— Task description —
Output exactly, with nothing added, the entries from the first line through the line with "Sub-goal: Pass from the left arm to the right".
+++ Data to use
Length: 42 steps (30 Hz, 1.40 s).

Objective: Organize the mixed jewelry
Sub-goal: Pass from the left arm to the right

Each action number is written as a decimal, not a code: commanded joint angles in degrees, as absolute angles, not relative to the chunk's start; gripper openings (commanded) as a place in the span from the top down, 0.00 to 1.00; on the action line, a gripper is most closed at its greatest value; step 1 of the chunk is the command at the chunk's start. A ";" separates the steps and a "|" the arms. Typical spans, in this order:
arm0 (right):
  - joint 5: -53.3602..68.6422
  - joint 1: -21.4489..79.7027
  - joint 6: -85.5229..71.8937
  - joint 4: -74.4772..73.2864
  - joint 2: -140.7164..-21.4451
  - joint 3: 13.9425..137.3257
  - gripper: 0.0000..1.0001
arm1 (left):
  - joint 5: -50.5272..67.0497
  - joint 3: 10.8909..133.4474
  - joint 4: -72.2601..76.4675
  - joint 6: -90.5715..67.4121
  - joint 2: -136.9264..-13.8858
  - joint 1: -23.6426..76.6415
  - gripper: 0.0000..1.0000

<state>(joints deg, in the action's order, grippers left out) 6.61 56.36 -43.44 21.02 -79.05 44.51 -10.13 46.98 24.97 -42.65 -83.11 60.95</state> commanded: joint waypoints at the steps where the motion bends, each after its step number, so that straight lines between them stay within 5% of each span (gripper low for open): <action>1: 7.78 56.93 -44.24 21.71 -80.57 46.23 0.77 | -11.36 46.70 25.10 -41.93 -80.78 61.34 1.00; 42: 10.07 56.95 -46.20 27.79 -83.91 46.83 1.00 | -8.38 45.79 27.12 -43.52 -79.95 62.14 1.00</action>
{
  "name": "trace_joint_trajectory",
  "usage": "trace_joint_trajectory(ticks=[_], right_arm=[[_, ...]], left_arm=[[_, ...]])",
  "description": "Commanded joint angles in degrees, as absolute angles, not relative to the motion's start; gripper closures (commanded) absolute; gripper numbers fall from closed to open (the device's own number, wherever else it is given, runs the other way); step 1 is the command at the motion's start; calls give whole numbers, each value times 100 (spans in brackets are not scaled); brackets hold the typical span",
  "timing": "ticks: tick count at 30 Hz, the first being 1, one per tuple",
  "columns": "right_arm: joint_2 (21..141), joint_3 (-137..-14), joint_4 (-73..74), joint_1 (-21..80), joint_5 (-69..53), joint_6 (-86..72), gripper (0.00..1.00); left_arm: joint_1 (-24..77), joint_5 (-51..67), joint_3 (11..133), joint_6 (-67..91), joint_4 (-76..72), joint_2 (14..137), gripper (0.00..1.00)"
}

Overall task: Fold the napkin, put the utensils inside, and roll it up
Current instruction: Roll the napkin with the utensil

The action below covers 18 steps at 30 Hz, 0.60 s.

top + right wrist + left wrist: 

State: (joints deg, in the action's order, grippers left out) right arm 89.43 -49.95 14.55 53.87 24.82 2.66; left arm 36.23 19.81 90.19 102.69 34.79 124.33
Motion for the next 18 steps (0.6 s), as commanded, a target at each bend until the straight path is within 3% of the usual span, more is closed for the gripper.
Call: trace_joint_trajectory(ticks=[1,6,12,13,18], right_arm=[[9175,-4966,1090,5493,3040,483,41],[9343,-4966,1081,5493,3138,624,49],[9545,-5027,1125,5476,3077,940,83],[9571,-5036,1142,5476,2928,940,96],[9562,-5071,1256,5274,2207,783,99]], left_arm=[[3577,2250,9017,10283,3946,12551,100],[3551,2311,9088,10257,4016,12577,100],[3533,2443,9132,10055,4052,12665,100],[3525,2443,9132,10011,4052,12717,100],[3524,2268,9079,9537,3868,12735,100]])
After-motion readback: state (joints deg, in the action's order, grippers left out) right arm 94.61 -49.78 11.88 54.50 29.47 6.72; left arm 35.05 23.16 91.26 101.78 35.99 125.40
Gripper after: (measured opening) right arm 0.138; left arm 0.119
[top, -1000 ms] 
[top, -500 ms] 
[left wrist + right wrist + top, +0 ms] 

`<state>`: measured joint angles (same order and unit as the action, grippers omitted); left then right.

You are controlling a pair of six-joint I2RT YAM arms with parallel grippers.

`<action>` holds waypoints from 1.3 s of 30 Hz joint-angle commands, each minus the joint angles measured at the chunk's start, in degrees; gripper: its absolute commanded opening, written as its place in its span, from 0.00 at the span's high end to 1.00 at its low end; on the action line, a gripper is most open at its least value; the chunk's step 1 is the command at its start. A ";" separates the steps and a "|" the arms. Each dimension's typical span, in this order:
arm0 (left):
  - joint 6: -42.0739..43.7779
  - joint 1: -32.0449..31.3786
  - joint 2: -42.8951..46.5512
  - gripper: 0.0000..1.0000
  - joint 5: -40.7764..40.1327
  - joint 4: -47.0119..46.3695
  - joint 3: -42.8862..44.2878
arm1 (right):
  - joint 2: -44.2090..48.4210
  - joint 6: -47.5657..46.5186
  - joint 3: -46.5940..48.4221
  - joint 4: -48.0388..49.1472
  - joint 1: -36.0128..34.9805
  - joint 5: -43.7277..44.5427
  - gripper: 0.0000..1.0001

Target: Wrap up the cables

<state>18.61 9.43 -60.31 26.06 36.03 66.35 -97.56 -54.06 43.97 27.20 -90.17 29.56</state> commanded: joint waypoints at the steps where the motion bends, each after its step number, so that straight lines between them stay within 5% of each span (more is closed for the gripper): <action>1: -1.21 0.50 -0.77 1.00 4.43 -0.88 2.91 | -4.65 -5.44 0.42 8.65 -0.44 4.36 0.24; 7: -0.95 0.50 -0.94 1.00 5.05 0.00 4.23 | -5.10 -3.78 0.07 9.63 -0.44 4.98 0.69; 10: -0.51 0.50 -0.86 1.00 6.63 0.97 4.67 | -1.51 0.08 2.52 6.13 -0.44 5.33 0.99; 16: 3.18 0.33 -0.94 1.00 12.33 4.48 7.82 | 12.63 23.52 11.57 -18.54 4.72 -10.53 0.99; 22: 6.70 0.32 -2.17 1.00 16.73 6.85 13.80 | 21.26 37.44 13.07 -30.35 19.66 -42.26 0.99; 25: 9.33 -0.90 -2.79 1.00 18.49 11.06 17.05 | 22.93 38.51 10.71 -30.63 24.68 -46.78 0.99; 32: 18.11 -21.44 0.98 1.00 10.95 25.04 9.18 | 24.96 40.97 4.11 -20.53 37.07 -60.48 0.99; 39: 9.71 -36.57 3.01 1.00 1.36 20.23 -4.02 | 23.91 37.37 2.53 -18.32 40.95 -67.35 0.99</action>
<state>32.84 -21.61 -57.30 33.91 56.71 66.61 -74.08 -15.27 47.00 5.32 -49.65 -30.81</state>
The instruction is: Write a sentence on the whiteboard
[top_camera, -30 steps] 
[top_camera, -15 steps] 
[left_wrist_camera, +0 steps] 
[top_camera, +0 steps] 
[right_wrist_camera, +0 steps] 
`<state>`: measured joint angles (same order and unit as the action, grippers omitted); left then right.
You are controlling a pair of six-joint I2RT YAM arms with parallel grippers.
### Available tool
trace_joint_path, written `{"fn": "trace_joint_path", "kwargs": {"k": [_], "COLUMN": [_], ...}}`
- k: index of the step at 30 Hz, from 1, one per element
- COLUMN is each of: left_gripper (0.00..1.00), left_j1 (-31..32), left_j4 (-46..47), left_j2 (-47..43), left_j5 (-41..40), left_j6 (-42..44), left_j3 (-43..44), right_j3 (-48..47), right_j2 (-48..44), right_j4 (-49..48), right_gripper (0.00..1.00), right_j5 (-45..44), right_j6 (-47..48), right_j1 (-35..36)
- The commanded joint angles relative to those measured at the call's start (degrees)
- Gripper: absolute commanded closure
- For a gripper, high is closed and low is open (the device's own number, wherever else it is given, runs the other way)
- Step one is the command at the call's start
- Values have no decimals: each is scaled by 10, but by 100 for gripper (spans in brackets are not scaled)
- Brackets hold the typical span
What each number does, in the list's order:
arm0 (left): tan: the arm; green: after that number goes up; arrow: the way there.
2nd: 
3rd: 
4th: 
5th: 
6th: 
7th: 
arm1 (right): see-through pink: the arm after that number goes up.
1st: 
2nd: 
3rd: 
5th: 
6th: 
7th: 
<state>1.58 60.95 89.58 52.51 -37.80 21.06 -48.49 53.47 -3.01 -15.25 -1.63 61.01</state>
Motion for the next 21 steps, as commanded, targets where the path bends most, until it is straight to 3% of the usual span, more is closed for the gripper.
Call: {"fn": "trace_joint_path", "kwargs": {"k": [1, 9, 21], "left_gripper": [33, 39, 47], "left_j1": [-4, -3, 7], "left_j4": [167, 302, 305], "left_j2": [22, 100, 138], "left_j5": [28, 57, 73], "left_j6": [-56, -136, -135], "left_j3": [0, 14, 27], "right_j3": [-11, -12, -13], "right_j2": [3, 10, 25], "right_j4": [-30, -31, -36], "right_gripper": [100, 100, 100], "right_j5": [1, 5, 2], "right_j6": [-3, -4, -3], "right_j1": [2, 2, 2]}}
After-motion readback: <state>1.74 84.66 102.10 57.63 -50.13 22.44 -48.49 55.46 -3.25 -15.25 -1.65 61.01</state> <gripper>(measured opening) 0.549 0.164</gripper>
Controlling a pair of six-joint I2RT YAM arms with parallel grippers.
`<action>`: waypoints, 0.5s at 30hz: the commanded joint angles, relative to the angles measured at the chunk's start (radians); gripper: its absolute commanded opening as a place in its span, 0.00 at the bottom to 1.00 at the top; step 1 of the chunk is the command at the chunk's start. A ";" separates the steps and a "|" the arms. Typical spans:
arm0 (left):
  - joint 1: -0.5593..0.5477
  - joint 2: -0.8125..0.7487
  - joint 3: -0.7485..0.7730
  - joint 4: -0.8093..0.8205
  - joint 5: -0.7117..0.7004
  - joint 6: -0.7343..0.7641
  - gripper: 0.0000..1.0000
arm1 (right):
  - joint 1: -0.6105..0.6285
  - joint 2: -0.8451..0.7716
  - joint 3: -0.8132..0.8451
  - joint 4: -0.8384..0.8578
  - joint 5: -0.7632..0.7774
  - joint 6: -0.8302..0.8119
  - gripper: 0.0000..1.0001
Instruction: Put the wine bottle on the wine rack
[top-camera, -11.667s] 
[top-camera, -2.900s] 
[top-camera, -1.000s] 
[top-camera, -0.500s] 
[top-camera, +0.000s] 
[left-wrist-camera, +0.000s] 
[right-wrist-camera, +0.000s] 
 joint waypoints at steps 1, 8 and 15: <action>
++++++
— Task result —
Length: 42 steps (30 Hz, 1.40 s).

Objective: Organize the mixed jewelry
Sub-goal: Pass from the left arm to the right

This exercise calls for no further output.